Two types of UV-light-induced inhibitions of the synthesis of small nuclear RNA species U1, U2, U3, U4, and U5 were described previously: an immediate inhibition and a separate, delayed suppression that requires 1-2 hr of postirradiation cell incubation and UV doses that are about tenfold lower. In the present report, U1 RNA transcription in isolated nuclei from HeLa cells, assayed by RNAase T1 protection, reproduced the delayed inhibition. The sizes of the protected RNA fragments suggest that it is the initiation of U1 RNA transcription that is blocked during this inhibition. Transient expression of a marked human U1 RNA gene that contains 425 and 92 nucleotides of the 5' and 3' flanking sequences, respectively, showed delayed, but not immediate inhibition (while the endogenous U1 RNA genes exhibited immediate suppression). This indicates that continuity of the U1 gene flanking sequences beyond those segments and/or chromosomal integration of the U1 gene are not needed for the delayed inhibition, but may be required for the immediate inhibition.

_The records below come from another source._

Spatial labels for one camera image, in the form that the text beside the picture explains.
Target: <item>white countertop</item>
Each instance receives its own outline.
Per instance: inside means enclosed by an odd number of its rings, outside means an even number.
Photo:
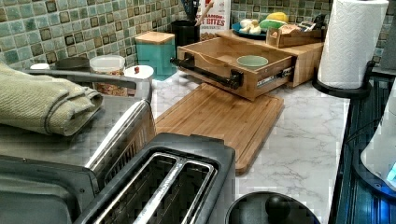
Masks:
[[[153,80],[154,118],[195,89],[200,81],[177,72]],[[272,191],[305,204],[328,223],[349,100],[323,94],[310,82],[271,92],[284,99],[262,150],[246,175],[236,178],[236,199],[254,191]]]

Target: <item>bamboo cutting board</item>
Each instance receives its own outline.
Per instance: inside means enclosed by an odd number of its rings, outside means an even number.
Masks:
[[[198,134],[224,140],[235,149],[237,175],[253,163],[283,107],[283,99],[264,94],[254,102],[201,84],[156,119],[157,133]]]

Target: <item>green dish towel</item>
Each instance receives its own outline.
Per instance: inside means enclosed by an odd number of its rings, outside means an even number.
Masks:
[[[0,62],[0,123],[37,133],[76,133],[102,95],[66,79],[31,76]]]

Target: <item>wooden tray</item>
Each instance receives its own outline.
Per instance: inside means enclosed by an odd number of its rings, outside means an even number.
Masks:
[[[264,94],[250,102],[202,84],[156,119],[157,133],[198,134],[222,139],[235,149],[237,175],[253,163],[283,108],[283,99]]]
[[[294,46],[321,43],[324,41],[325,36],[325,30],[282,34],[280,29],[270,28],[267,31],[266,42],[271,46],[283,49]]]

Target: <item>white jar lid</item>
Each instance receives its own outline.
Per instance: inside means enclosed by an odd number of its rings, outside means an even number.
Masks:
[[[37,70],[50,69],[50,65],[47,63],[35,63],[32,66],[30,66],[30,69],[37,69]]]
[[[102,55],[90,59],[90,66],[96,72],[123,70],[125,59],[118,55]]]
[[[134,72],[134,69],[136,67],[139,67],[139,73],[137,74]],[[153,73],[154,73],[154,69],[152,67],[148,65],[138,65],[125,69],[124,75],[126,77],[135,77],[135,78],[144,79],[151,77]]]

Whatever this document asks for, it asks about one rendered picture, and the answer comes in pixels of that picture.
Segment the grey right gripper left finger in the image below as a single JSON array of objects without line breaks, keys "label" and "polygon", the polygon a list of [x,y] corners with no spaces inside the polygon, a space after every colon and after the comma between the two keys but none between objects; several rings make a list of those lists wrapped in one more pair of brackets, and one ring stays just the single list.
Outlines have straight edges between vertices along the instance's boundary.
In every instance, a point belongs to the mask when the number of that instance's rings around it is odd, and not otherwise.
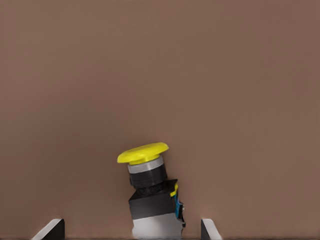
[{"label": "grey right gripper left finger", "polygon": [[64,240],[65,239],[65,220],[55,218],[43,227],[32,240]]}]

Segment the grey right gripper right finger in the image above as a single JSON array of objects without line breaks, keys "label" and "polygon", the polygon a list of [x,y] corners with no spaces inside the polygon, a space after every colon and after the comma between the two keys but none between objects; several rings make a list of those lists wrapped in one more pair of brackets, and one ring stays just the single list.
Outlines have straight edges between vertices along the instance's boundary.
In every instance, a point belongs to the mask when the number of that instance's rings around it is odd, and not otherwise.
[{"label": "grey right gripper right finger", "polygon": [[200,239],[201,240],[221,240],[218,229],[215,223],[210,218],[202,218],[200,222]]}]

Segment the yellow mushroom push-button switch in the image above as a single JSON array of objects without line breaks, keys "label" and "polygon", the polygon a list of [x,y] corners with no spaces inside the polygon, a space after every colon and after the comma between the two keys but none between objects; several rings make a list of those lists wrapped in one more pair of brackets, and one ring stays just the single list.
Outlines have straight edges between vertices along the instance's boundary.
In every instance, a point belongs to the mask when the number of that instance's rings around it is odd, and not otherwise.
[{"label": "yellow mushroom push-button switch", "polygon": [[132,236],[138,240],[180,240],[186,226],[184,204],[179,200],[177,179],[169,179],[163,153],[164,142],[155,142],[122,152],[119,164],[126,164],[135,189],[129,198]]}]

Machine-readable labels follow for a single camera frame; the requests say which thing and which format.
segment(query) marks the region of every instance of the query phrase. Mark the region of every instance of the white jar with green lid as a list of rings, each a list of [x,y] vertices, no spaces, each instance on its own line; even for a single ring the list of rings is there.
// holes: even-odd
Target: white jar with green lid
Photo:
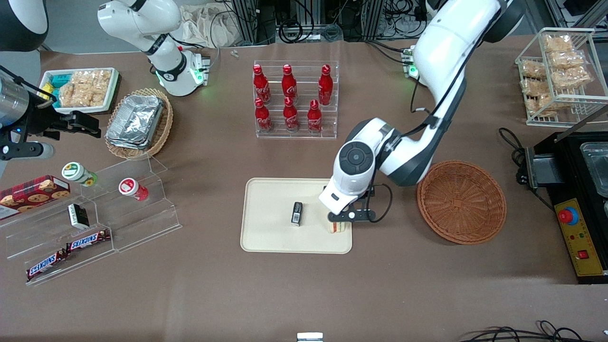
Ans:
[[[83,186],[92,186],[97,182],[97,175],[94,172],[85,169],[82,164],[75,161],[67,163],[61,170],[61,175],[65,179]]]

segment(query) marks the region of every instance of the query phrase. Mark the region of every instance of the white robotic arm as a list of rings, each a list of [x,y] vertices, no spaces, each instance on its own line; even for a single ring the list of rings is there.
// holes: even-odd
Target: white robotic arm
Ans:
[[[319,196],[332,213],[338,215],[368,190],[375,168],[398,186],[415,185],[425,176],[465,92],[468,58],[511,6],[508,16],[514,18],[508,27],[494,29],[503,35],[523,15],[513,1],[448,0],[443,4],[413,53],[420,83],[429,87],[436,103],[432,115],[420,126],[424,128],[422,137],[413,140],[378,118],[356,125],[336,156],[329,185]]]
[[[99,6],[97,19],[109,35],[148,55],[171,95],[185,96],[204,84],[201,55],[180,51],[168,37],[181,24],[179,7],[172,0],[110,1]]]

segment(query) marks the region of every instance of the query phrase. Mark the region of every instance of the coca-cola bottle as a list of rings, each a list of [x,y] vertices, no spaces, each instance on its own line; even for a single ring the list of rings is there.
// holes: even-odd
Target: coca-cola bottle
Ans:
[[[283,86],[283,95],[285,97],[292,97],[294,103],[298,103],[298,86],[295,81],[295,77],[291,74],[291,65],[283,65],[283,80],[281,81]]]
[[[310,109],[308,110],[308,130],[312,134],[321,133],[321,110],[317,100],[310,101]]]
[[[329,64],[325,64],[321,68],[321,78],[319,79],[319,102],[322,106],[330,104],[333,89],[334,81],[331,79],[331,67]]]
[[[268,79],[262,72],[262,67],[259,64],[254,65],[254,87],[255,93],[264,101],[264,103],[270,102]]]
[[[255,99],[255,120],[258,122],[260,132],[269,133],[272,131],[272,121],[270,120],[268,108],[264,106],[264,101],[259,97]]]
[[[283,116],[285,117],[285,125],[287,126],[288,132],[295,133],[300,129],[300,122],[298,122],[298,111],[294,107],[294,99],[292,97],[285,97]]]

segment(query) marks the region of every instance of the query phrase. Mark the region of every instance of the yellow control panel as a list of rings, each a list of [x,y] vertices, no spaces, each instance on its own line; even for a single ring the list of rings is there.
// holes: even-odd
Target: yellow control panel
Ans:
[[[604,270],[589,237],[587,225],[576,198],[555,206],[559,225],[578,276],[602,276]]]

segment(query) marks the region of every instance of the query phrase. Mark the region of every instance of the white tray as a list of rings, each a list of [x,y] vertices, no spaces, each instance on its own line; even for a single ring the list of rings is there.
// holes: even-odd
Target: white tray
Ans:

Irradiation of a U1 RNA gene, followed by its injection into Xenopus laevis oocyte nuclei, did not reproduce the immediate or delayed inhibitions. This suggests that direct UV radiation damage to DNA in the U1 RNA gene region is not the critical lesion in either the immediate or delayed UV-light-induced inhibitions of U1 RNA synthesis. In addition, the RNAase T1 protection pattern of transcripts synthesized in isolated nuclei from nonirradiated HeLa cells suggests that these cells may produce small amounts of U1 RNA molecules with variant nucleotide sequences in the mature region of the transcript.